EXERCISE DETAILS
Reply with nothing but how many lines in the entries below include "points".

[Data entries]
────

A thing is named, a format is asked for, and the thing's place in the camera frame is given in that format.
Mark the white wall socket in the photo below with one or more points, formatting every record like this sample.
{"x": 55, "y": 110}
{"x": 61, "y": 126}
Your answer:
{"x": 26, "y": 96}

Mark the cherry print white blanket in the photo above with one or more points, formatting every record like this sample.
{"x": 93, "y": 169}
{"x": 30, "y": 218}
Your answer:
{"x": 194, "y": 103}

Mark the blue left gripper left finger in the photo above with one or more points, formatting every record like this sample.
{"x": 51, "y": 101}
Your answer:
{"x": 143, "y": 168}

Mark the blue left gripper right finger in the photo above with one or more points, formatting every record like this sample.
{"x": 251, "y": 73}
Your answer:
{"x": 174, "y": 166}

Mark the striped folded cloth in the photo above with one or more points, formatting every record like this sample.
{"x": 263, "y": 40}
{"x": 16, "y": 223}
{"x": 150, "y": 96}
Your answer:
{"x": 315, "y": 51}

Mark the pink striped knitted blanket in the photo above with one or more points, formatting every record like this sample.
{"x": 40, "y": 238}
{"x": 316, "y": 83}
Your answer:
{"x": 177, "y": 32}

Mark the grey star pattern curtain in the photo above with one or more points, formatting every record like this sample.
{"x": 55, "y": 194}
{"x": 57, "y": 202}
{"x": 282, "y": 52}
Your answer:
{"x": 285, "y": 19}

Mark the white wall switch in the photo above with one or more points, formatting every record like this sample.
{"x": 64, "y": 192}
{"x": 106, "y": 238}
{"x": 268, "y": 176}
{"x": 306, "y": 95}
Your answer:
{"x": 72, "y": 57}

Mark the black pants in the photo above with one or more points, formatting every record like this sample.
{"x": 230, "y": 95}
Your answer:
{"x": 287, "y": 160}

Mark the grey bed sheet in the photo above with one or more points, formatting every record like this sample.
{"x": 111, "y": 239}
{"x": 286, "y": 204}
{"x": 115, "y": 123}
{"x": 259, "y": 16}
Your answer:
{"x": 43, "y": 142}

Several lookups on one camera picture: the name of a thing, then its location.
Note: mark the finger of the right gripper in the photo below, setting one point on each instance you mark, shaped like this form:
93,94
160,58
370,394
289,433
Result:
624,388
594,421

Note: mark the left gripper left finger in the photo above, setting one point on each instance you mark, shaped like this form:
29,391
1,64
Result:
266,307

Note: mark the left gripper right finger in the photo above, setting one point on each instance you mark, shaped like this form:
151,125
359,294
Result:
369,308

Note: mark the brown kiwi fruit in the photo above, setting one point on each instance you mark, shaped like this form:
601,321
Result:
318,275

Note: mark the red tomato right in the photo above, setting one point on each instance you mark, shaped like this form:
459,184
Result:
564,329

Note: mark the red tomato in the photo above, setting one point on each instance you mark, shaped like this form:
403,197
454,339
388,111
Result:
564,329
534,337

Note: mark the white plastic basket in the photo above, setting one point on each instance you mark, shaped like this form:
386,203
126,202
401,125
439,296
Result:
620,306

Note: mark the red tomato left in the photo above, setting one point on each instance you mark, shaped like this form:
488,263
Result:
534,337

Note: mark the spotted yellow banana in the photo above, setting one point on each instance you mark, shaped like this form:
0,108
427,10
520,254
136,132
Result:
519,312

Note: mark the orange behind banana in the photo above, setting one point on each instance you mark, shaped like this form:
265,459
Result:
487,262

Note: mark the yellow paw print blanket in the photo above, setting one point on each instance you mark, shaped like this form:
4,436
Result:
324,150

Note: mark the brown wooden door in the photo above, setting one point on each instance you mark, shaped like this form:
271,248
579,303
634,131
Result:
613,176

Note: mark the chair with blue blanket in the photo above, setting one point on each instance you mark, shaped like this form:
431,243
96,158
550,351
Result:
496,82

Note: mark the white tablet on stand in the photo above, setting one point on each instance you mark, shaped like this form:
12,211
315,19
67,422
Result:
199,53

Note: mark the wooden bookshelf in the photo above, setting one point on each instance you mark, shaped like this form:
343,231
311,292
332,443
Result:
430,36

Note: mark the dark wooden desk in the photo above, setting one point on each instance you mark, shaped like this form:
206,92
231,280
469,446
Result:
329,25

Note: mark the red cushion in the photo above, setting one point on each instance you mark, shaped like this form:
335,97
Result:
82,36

────

SOLUTION FOR THIS PROBLEM
10